Это был такой кайф! Развал был идеальный, балка изумительная. Отпускаешь руль, едешь прямо! Машина слушалась управления, словно могучий, чуткий, беззаветно преданный зверь. По ходу, даже лучше тормозить стала, хотя с чего бы...
Впереди на перекрестке блеснули стопари какого-то небольшого джипца.
Петруха поторговал таблом на кобыл у освещенного киоска, перевел глаза на дорогу. БЛЯТЬ!!! Сука, ты хули не едешь, хули встал? А!!
Тормоз! Юз!! Справа – насыпь из снега, не вскочить. Слева – впереди поворот, пролечу. Туда, на хуй. На встречку! Опа, газель…
Как было сказано, теперь Петруха ездил пристегнутым. Невредимый, он включил аварийку, вылез через пассажирскую дверь и возвел очи горе.
За что?! Я заебался уже! А если б камаз?... Не буду вообще ездить на машине!
Из газели вылез на снег чурек, каждую минуту подъезжала новая газель и по одному и два чурека вылезали на чистый снег. Вскоре они заполнили обе обочины. А потом из сгрудившейся толпы послышалось зловещее карканье:
- Слишь, брат, ну ты че делаишь-та, а?
- А я вызывал делегацию? Хули, вообще, закучковалися! – закричал Петруха в тоске, рука потянулась к постылому вороту. – Че еще за автопарк тут? Автохозяйство, блять!

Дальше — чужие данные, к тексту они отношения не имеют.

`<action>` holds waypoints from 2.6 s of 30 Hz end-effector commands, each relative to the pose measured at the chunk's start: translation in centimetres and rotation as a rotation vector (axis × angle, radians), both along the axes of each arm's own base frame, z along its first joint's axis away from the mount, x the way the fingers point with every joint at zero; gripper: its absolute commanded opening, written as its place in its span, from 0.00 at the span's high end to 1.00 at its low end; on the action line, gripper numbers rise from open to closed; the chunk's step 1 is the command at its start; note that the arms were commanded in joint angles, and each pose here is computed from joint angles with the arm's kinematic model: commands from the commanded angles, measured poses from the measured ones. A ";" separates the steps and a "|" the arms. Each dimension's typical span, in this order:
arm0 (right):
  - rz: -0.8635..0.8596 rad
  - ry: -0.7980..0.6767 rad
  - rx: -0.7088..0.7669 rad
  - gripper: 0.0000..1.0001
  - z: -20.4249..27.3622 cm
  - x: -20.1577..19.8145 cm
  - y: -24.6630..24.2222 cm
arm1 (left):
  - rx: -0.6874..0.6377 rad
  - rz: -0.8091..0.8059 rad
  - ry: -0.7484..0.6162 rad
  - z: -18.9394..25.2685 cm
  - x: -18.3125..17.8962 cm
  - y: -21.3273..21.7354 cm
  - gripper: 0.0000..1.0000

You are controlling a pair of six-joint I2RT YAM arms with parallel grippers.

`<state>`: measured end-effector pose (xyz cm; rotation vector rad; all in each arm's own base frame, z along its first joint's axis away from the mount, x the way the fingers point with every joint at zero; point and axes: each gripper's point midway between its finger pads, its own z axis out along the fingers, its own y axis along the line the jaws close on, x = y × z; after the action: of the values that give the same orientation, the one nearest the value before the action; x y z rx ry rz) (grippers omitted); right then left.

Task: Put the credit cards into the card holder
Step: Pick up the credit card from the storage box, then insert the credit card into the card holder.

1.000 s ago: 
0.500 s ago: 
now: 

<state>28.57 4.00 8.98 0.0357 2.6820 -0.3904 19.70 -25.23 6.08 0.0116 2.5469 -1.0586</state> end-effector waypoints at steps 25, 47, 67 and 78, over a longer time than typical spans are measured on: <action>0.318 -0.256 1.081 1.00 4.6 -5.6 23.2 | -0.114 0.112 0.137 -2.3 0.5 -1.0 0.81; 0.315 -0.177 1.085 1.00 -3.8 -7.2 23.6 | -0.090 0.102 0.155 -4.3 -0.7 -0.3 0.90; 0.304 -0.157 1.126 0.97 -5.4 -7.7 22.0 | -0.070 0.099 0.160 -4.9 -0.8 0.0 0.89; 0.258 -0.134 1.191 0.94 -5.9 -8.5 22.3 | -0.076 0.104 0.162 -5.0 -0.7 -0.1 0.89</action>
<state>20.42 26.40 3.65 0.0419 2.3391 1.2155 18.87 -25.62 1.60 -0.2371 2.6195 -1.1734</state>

Сзади тихо щелкала аварийка. «Скажи им, что они черножопые пидарасы.» Да ну, на хуй. «Они, по-твоему, не черножопые пидарасы?» Конечно, они черножопые пидарасы, но, сука, затопчут ведь. «Ладно, скажи им, что ишак их нюхал… и что они звери, звери, сука, звери»…
Три месяца машина простояла в гараже. Наконец, наступил день и Петруха прибуксировал ее в сервис, к жестянщику. Прошел еще месяц, Петруха начал забывать, как мечтал дать жестянщику пизды за то, что тот ни хера не шевелился. Машина была, как новенькая, любо-дорого. Натянул новую оплетку на руль, новые рукоятки рычага переключения скоростей и ручника поставил, новую вонючку прилепил, поменял масло даже в коробке.
Теперь ты довольна?..
Первая – вторая-нейтраль. Первая-вторая-нейтраль… блядь… первая-вторая-нейтраль… ну, нахуй… Первая-вторая-третья!
Достало Петруху ехать по мосту в длинной очереди машин, он рванул на рельсы, ха-ха! Четвертая! Ползите, лохи!
Дальше было красиво, наверно. Петруху тряхнуло так, что показалось, будто он кувыркнулся вместе с машиной. Прыгающая картинка пришла в нормальное состояние, мельком он увидел добрый кусок своей покрышки, застрявшей между рельсами на стрелке. С налету машина задницей пробила ограждение. И перед удивленными взорами проезжающих, Петруха заваливался и падал в никуда, медленно и величественно, словно бог ебланизма. Газуя и тормозя одновременно, блядь.
Когда машина грохнулась крышей о воду, Петруха потерялся. Словно Гудини в кошмаре он долго-долго освобождался, куда-то протискивался и выплывал…
Ууух, бля! Жив! Голова Петрухи закачалась на свинцовой воде. У пролома в ограждении собралась кучка людей. Какой-то здоровый мужик разоблачался, готовясь прыгнуть вниз. Мир не без добрых людей.
- Аааа! – орал Петруха в восторге. – Убил, суку!!! Ушатал, бля!.. Всем на хуй!.. Хочу ебать коней!..
Тут он почувствовал, что из башки течет кровь, и что-то у него с ногами не то. А еще он увидел, как разоблачавшийся здоровяк, услыхав бодрые выкрики, начинает облачаться обратно.